Авдотья двинулась молча и села на стул. Настасья Федоровна оглядела ее с ног до головы и стала расспрашивать про столичные новости. Женщина, конечно, постаралась удовлетворить любопытство экономки, как могла. Но едва только началась их беседа, как лакей отворил дверь настежь и сам скрылся. Через мгновение на пороге показался сам граф и, сумрачно оглядев всю горницу исподлобья, удивился и выговорил:
– А Михаил?
– Он не приходил. Он, стало, в своих горницах. А я думала, что он у вас, – отозвалась Минкина, вставая.
– Я велел ему идти к тебе.
– Не был-с…
Граф постоял мгновение, сдвинул брови и, повернувшись по-солдатски на месте, вышел снова.
Та же рука какого-то лакея снова протянулась и затворила дверь.
– Ну, вот, на почине, он ему и задаст сейчас, – выговорила Настасья Федоровна. – Видно, матушка, наш Михаил Андреевич все тот же. Горбатого исправит могила. Я, чаю, здоровья еще в Питере потерял много, а упрямства своего не потерял. Слышал приказание ему идти сюда, а все-таки, на смех, в свои горницы прошел. Стало быть все тот же козел.
– Уморился с дороги, – заметила Авдотья.
– Мало что… Уморился? Граф приказывает, так всяк, хоть помирай, а исполняй. Ну, садись, рассказывай! Дать тебе, что ли, чаю?
– Позвольте, – выговорила Авдотья.
Женщины снова сели на свои места, и на разные вопросы Настасьи Федоровны о Шумском Авдотья отвечала уклончиво и нерешительно. Казалось, что она робеет этих вопросов и всячески обдумывает свои ответы, как бы боясь сказать что-либо лишнее.

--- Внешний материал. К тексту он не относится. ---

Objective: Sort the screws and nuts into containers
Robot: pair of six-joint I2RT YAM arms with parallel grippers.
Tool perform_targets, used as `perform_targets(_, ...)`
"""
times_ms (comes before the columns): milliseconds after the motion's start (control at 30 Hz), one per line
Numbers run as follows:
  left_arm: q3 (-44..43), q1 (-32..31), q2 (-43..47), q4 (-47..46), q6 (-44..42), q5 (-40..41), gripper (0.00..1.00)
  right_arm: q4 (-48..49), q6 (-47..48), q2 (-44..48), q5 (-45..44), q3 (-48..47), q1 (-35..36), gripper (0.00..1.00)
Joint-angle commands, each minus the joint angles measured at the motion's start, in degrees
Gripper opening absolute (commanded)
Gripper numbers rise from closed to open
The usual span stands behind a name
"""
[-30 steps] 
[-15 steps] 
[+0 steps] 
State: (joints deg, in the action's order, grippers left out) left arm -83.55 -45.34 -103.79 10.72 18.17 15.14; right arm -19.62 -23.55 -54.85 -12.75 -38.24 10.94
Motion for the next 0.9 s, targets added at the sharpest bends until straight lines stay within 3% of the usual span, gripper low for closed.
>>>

Через несколько минут Настасья Федоровна, положив локти на стол, оперлась и, пристально поглядев в лицо мамки, выговорила:
– Авдотья. А ведь у тебя что-то на уме? Тут что-то неспроста. Ты виляешь на словах… а в голове у тебя что-то есть. Что ты укрываешь?
Авдотья опустила глаза и молчала.
– Что же? Долго ты будешь баловаться? – произнесла Минкина вдруг, оживясь и вся вспыхнув. – Когда же ты скажешь, что у тебя в башке сидит? Что ты из себя дуру-то корчишь?
– Увольте, Настасья Федоровна, – глухо выговорила Авдотья. – Завтра Михаил Андреевич сам все вам расскажет.
– Так пошла вон, дура! – вскрикнула вдруг Минкина, и когда Авдотья вышла, она, оставшись одна, начала браниться вслух.
В это же самое время на пороге горницы Шумского, точно так же в растворенную заранее лакеем дверь появился граф. Шумский сидел в кресле в углу, прислонясь к спинке и закинув голову. Он сидел, закрыв глаза, чувствуя некоторую усталость от дороги.
Граф остановился близ дверей, заложив правую руку за борт сюртука и грозно поводя глазами по комнате.
– Спишь, что ли? – выговорил он.
Шумский открыл глаза, присмотрелся и поднялся с кресла, но медленно и как-то гордо. Граф не двинулся, ожидая, что сын подойдет и, по обыкновению, поцелует у него руку, но Шумский сделал два шага, поклонился и выговорил тихо:
– Здравствуйте.
Наступила пауза. Аракчеев недоумевающим взглядом смотрел на молодого человека.
– Что же к матери не пошел поздороваться? Тебе передали мое приказание! – Выговорил он наконец.
– Я очень устал с пути, – отозвался Шумский.
– Какой сахарный. Коли мог проехать столько верст, так мог бы пройти несколько горниц, чтобы с матерью повидаться, не видавши ее сто лет.